Information provided:

★ ★ ★ ★

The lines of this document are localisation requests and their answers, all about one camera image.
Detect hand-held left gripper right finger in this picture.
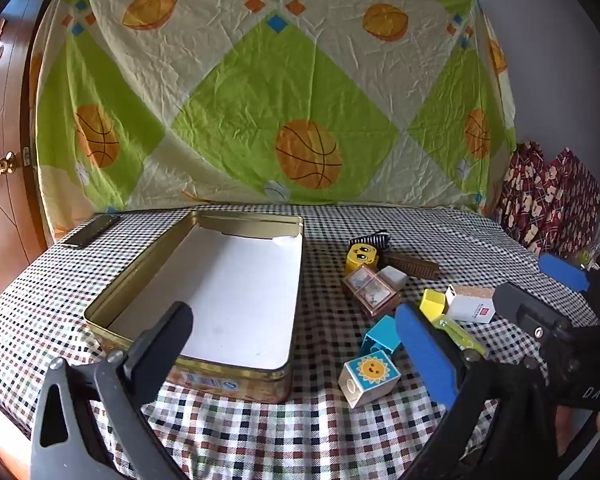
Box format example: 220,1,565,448
394,301,561,480

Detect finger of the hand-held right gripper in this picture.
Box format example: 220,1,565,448
537,252,600,322
491,282,575,347

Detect basketball print bed sheet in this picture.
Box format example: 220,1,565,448
32,0,518,241

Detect green toy car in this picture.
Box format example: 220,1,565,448
430,315,487,359

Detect yellow face block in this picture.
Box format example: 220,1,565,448
344,242,383,277

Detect red bear print cloth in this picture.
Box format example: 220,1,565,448
495,140,600,257

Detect person's right hand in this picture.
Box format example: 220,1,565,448
554,404,600,461

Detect white box with red label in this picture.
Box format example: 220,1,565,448
445,284,496,324

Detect sun print cube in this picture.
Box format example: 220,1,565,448
338,349,401,409

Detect brown bar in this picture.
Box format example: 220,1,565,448
382,251,442,281

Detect checkered tablecloth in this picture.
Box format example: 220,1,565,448
0,205,600,480

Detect blue plastic piece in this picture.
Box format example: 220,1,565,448
361,315,406,361

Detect gold tin box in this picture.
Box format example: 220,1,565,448
84,210,305,405

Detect plain yellow block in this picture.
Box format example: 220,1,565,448
420,289,448,321

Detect black flat case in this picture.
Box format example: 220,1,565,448
61,214,122,250

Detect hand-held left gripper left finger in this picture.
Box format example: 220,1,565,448
27,301,196,480

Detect white block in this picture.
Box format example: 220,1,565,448
377,266,409,291

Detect pink transparent box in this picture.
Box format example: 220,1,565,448
341,265,402,318

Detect brown wooden door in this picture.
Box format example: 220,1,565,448
0,0,76,311

★ ★ ★ ★

Exercise brief: Would you give the material back exactly, minus the pictures?

Response to this task:
The lines of this document are localisation requests and their answers, all about one camera image.
Detect hand-held left gripper right finger in this picture.
Box format example: 220,1,565,448
394,301,561,480

Detect finger of the hand-held right gripper in this picture.
Box format example: 220,1,565,448
537,252,600,322
491,282,575,347

Detect basketball print bed sheet in this picture.
Box format example: 220,1,565,448
32,0,518,241

Detect green toy car in this picture.
Box format example: 220,1,565,448
430,315,487,359

Detect yellow face block in this picture.
Box format example: 220,1,565,448
344,242,383,277

Detect red bear print cloth in this picture.
Box format example: 220,1,565,448
495,140,600,257

Detect person's right hand in this picture.
Box format example: 220,1,565,448
554,404,600,461

Detect white box with red label in this picture.
Box format example: 220,1,565,448
445,284,496,324

Detect sun print cube in this picture.
Box format example: 220,1,565,448
338,349,401,409

Detect brown bar in this picture.
Box format example: 220,1,565,448
382,251,442,281

Detect checkered tablecloth in this picture.
Box format example: 220,1,565,448
0,205,600,480

Detect blue plastic piece in this picture.
Box format example: 220,1,565,448
361,315,406,361

Detect gold tin box in this picture.
Box format example: 220,1,565,448
84,210,305,405

Detect plain yellow block in this picture.
Box format example: 220,1,565,448
420,289,448,321

Detect black flat case in this picture.
Box format example: 220,1,565,448
61,214,122,250

Detect hand-held left gripper left finger in this picture.
Box format example: 220,1,565,448
27,301,196,480

Detect white block in this picture.
Box format example: 220,1,565,448
377,266,409,291

Detect pink transparent box in this picture.
Box format example: 220,1,565,448
341,265,402,318

Detect brown wooden door in this picture.
Box format example: 220,1,565,448
0,0,76,311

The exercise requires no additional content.